# How much time per day do you devote to your dog?



## gold4me (Mar 12, 2006)

I am retired and Gambler is with me all day. Everything we do is arranged around him. Hmmm I wonder if he is spoiled.


----------



## Millie'sMom (Sep 7, 2012)

My 2 are part of a service dog training program so have access everywhere. They go to an indoor off-leash facility every morning, then come to work with me in the afternoon, errands on the way home and then training classes 2 nights a week. A lot of time.


----------



## KathyL (Jul 6, 2011)

I got my last golden (Harley who just passed this week) when I was semi-retired (worked 19 hrs/wk) so I was with him most of the time I was not at work, and tried to schedule things on my days off so he was never home alone more than 4-5 hrs.

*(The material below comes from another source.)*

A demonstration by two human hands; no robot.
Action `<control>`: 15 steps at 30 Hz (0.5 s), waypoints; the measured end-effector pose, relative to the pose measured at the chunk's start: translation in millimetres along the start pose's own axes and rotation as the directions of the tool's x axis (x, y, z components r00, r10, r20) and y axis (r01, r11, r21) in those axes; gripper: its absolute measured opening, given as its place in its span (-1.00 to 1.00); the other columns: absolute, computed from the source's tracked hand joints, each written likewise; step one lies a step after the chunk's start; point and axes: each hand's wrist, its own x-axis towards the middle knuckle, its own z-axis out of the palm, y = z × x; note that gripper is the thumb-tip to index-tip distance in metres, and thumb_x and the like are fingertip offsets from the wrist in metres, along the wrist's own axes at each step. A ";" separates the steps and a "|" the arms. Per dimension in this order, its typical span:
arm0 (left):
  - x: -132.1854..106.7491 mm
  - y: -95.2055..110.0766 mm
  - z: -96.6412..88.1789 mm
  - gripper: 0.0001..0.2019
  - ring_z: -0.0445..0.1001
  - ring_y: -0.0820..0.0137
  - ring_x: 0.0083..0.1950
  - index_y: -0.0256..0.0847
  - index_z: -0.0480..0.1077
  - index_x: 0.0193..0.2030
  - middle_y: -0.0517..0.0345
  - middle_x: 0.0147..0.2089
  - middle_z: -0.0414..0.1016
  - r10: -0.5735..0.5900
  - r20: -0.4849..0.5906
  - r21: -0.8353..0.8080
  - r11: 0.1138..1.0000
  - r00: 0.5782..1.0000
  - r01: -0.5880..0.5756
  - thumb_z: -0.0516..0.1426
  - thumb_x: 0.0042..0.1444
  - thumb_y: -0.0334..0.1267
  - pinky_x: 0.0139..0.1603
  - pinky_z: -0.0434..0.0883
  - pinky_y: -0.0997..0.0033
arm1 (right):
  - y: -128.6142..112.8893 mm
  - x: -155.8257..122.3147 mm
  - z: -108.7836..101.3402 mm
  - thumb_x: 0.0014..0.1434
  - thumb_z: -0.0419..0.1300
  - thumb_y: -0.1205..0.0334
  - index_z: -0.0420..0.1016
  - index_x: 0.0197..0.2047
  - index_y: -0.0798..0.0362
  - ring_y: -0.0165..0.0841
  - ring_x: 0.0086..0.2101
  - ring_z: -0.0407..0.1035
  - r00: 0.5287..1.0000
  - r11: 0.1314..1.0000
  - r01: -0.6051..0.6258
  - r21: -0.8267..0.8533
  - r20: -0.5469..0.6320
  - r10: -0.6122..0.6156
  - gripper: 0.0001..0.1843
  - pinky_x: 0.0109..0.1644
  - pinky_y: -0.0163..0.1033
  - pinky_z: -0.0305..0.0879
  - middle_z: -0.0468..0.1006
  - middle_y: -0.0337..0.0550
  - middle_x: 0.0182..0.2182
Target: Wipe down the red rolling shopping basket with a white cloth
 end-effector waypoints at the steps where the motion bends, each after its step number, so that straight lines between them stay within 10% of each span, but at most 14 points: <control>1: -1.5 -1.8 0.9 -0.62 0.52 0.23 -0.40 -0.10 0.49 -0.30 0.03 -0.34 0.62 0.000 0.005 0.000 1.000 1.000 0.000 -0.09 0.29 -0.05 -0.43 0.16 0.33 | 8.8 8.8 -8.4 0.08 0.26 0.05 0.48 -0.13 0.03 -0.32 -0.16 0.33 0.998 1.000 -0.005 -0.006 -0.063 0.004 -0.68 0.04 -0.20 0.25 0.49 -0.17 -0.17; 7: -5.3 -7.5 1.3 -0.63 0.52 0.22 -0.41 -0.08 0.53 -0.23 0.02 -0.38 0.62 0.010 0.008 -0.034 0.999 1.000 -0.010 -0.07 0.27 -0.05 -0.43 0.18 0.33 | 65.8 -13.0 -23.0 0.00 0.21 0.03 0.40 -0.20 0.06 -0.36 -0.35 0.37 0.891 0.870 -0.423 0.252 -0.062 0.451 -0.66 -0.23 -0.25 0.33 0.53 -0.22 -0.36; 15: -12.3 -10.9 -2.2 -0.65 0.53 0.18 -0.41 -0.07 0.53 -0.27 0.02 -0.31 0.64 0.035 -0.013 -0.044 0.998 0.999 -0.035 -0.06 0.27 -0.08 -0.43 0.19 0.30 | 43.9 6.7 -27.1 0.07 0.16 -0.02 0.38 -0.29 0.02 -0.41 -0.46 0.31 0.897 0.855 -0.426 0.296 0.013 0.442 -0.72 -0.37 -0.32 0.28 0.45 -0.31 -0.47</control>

I left my part time job this past spring to take care of him so then I was with him even more and noticed he had become more clingy when I left to do something.
I miss him like crazy.


----------



## Jessie'sGirl (Aug 30, 2010)

I'm also retired. My day is punctuated with dog walks.


----------



## newport (Aug 8, 2011)

I find that Lola is 100% dependent on us when she is not sleeping.... she constantly needs attention and pets and love. My husband and I both work during the week and she has days where she is home alone for 6 hours or so... but the rest of the time she is with us in the kitchen, bedrooms outside - everywhere. VERY NEEDY FOR LOVE!:wave:


----------